Figure out the number of lines in the data that hold the string "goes". Reply with that figure only.

Material provided Start Marker

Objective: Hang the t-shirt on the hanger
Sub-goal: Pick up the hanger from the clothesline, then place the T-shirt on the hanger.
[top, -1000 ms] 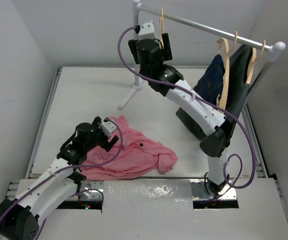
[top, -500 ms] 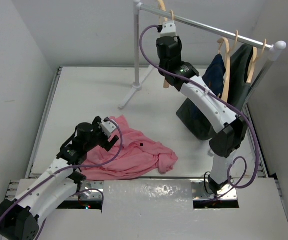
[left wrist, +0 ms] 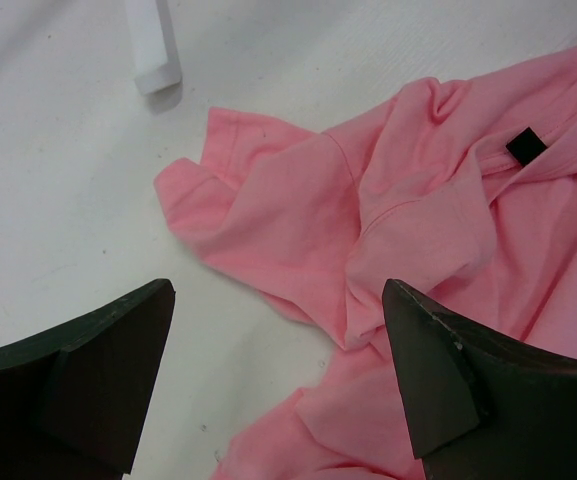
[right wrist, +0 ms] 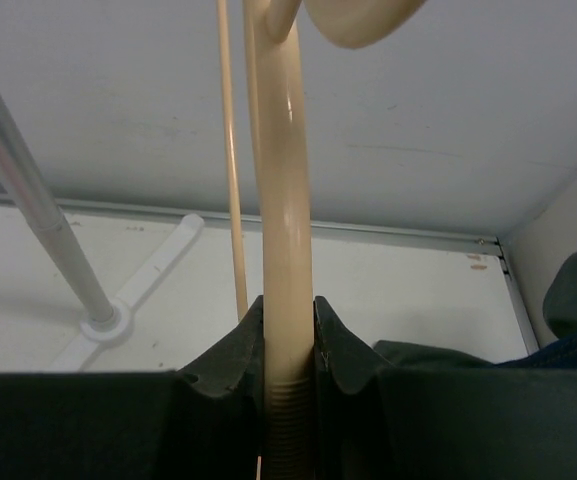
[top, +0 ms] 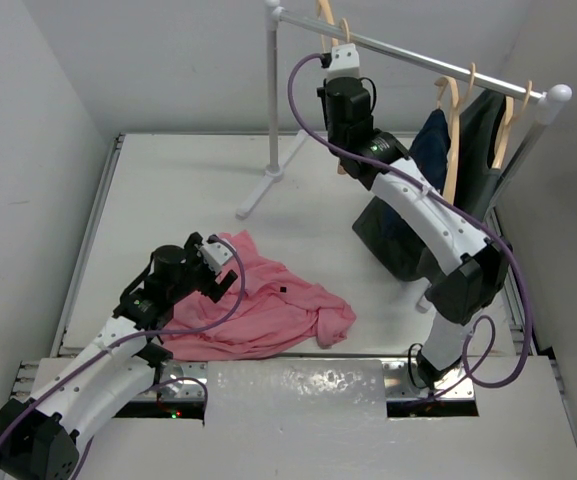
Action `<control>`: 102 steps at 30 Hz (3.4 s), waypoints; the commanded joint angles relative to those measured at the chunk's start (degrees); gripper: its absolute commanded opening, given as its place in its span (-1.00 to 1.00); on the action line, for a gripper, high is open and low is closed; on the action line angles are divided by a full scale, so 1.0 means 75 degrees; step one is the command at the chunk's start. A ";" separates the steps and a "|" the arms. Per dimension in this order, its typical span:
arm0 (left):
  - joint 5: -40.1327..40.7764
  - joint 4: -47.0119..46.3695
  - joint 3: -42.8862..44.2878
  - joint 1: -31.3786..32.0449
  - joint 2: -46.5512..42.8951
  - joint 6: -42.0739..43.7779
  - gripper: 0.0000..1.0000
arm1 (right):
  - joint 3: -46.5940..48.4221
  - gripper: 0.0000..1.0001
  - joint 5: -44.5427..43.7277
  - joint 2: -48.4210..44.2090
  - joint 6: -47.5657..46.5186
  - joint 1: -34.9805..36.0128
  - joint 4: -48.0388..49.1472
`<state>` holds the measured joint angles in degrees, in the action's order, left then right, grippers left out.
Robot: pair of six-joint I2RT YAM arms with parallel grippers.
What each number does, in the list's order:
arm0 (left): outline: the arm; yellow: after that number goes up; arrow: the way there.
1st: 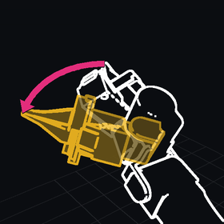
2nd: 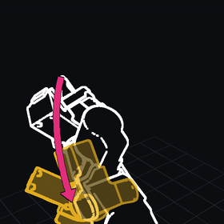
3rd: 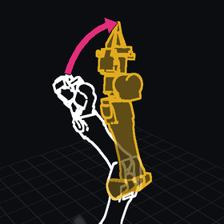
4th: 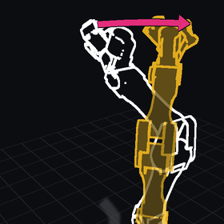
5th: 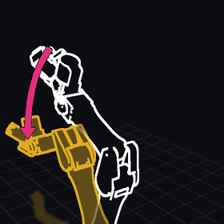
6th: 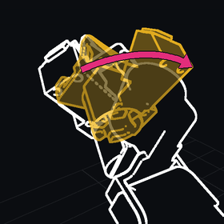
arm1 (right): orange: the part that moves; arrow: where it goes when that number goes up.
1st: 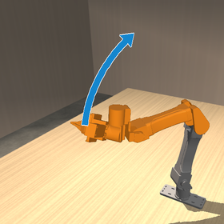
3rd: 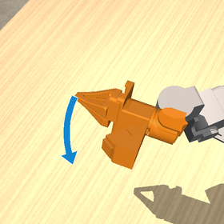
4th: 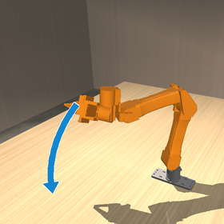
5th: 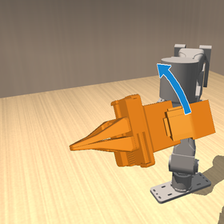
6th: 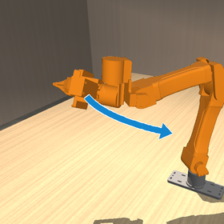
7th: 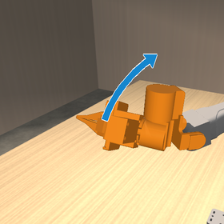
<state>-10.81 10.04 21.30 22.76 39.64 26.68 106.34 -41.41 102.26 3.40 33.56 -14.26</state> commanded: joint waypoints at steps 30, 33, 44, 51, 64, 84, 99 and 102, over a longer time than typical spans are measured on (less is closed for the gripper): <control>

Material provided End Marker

> [Output] 2